The arbitration Tribunal held that Owners were not entitled to withdraw the vessel. Owners’ behaviour was not in accordance with their rights under the BIMCO Clause, because payment of the sixth hire instalment corresponded precisely to the amount due on that particular due date. It was not possible to roll over historic arrears and enact the draconian remedies of withdrawal on each occasion a due date arose.
The Court held that the Tribunal had not erred in their decision. The Judge agreed that Owners were not entitled to withdraw the vessel in respect of a deduction from the fourth hire instalment, following payment of the sixth hire instalment in full. That was not to say that the debt that had accrued was not recoverable (along with interest to compensate for delay in payment) but that remedy was distinct from the “nuclear option” of withdrawing the vessel brought about by “careful contractual requirements” which could be “easily lost” in accordance with the authorities that had been analysed at the hearing.
In other words, it made no commercial sense to have a continual Sword of Damocles permanently hanging over a charterer’s head in respect of old debt for (potentially) a long period of time that could extend into years.
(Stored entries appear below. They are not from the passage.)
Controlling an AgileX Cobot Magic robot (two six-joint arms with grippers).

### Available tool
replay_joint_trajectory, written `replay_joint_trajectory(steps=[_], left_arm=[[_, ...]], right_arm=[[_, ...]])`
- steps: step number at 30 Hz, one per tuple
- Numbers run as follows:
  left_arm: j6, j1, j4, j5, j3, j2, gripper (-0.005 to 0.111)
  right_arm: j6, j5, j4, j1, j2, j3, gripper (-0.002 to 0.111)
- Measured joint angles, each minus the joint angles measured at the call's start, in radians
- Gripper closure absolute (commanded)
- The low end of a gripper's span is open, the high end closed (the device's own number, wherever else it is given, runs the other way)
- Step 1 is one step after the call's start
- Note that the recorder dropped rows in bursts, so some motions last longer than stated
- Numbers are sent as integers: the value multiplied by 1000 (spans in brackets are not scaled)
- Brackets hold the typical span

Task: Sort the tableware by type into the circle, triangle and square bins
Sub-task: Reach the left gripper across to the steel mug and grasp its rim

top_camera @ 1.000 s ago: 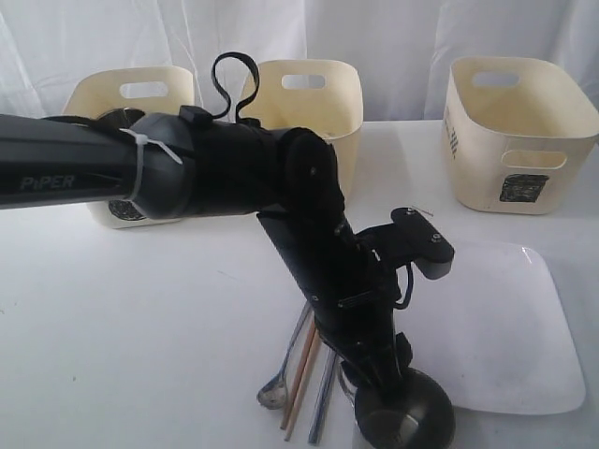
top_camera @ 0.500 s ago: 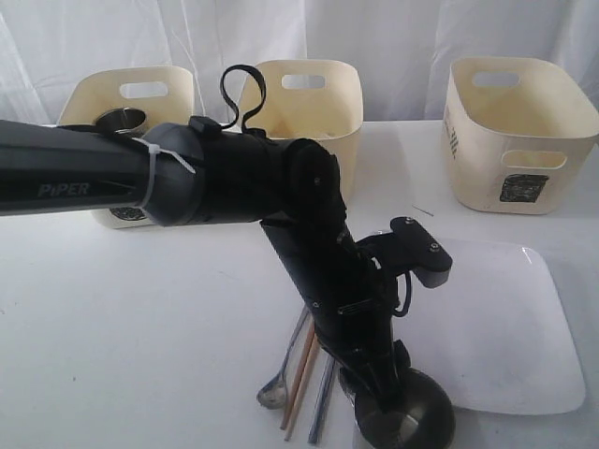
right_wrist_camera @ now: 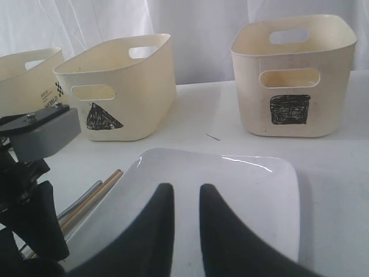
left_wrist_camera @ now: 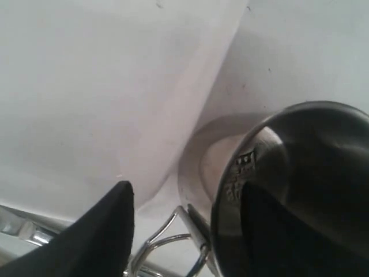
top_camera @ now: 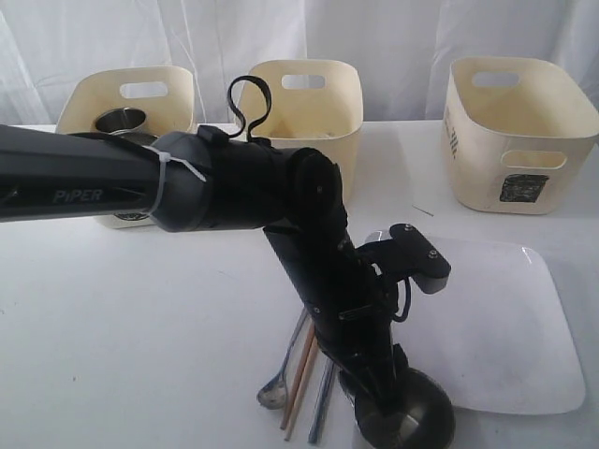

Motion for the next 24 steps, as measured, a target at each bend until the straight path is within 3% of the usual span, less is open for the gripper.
replay_joint_trajectory(steps=[8, 24], left_arm=[[14, 0, 25, -15, 0, 1, 107], [18, 0, 67, 50, 0, -127, 107]], right_arm=[[0, 0, 0, 0, 0, 0, 92], [2, 0, 0, 0, 0, 0, 92]])
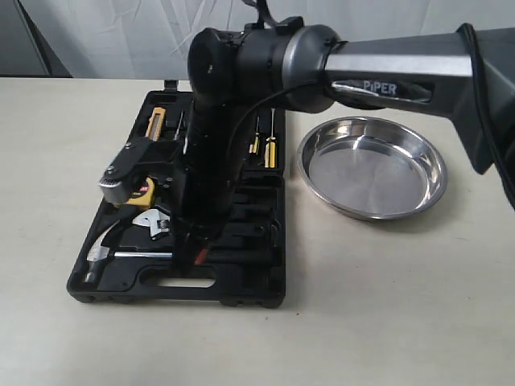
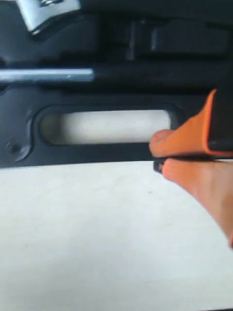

That would mean if the market conditions were preferable all of a sudden, it made commercial sense for an owner to try and legitimately withdraw their vessel if it were contractually possible to do so. A charterer would never know if they had true control over the vessel or not when considering their trading options.
Accordingly, Owners were refused leave to appeal to the Court of Appeal.
With thanks to James Cottrell and Andrew Hughes of MFB for this article.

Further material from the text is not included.